Line by line, the data below should be set down unchanged, with images excluded.
········
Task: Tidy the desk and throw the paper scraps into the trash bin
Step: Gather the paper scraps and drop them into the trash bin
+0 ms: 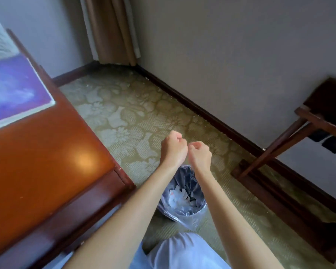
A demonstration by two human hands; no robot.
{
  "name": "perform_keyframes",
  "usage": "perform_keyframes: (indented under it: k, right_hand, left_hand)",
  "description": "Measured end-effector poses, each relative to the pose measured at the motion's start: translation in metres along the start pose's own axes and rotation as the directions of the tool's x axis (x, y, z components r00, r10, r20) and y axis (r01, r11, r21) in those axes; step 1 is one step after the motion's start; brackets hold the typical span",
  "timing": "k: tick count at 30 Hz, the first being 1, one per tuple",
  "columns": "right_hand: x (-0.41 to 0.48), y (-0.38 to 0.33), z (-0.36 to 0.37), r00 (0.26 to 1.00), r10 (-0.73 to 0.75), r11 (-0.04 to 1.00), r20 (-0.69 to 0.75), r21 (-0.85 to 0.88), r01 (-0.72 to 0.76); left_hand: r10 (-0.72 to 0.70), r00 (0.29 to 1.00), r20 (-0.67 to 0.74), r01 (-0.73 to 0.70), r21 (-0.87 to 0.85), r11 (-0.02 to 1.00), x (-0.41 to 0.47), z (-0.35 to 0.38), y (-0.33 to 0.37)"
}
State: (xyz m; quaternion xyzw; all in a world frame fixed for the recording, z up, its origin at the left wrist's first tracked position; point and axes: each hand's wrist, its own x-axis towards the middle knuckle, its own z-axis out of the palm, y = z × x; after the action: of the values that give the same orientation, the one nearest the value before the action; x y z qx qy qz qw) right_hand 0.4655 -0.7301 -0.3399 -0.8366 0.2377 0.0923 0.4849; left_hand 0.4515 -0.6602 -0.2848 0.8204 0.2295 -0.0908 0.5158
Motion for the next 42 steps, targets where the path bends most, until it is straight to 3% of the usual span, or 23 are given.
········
:: Answer box ::
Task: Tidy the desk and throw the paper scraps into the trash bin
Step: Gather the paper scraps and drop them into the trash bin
+0 ms: 
A demonstration by two human hands; no robot.
{
  "name": "perform_keyframes",
  "usage": "perform_keyframes: (indented under it: k, right_hand, left_hand)",
  "description": "Measured end-effector poses, each relative to the pose measured at the motion's start: translation in metres along the start pose's own axes and rotation as the directions of the tool's x axis (x, y, z components r00, r10, r20) and y axis (r01, r11, r21) in those axes; step 1 is one step after the motion's start; brackets hold the typical span",
  "timing": "k: tick count at 30 Hz, the first being 1, one per tuple",
  "columns": "right_hand: x (-0.41 to 0.48), y (-0.38 to 0.33), z (-0.36 to 0.37), r00 (0.26 to 1.00), r10 (-0.73 to 0.75), r11 (-0.04 to 1.00), r20 (-0.69 to 0.75), r21 (-0.85 to 0.88), r01 (-0.72 to 0.76); left_hand: r10 (-0.72 to 0.70), r00 (0.29 to 1.00), r20 (-0.67 to 0.74), r01 (-0.73 to 0.70), r21 (-0.87 to 0.85), r11 (-0.02 to 1.00), x (-0.41 to 0.47), z (-0.35 to 0.38), y (-0.33 to 0.37)"
}
State: (xyz m; quaternion xyzw; all in a world frame fixed for the recording, z up, its origin at the left wrist's first tracked position; point and axes: each hand's wrist, its own x-axis towards the middle knuckle, its own z-axis out of the palm, y = z × x; after the action: of the values that give the same orientation, the one nearest the value before the action; x y z qx qy qz qw) right_hand 0.4655 -0.7301 -0.3399 -0.8366 0.2377 0.0923 0.4849; left_hand 0.4515 -0.6602 -0.2848 0.8204 0.2295 -0.0908 0.5158
Motion for the next 42 steps, targets where the path bends most, until it is straight to 3% of the usual span, or 23 are given.

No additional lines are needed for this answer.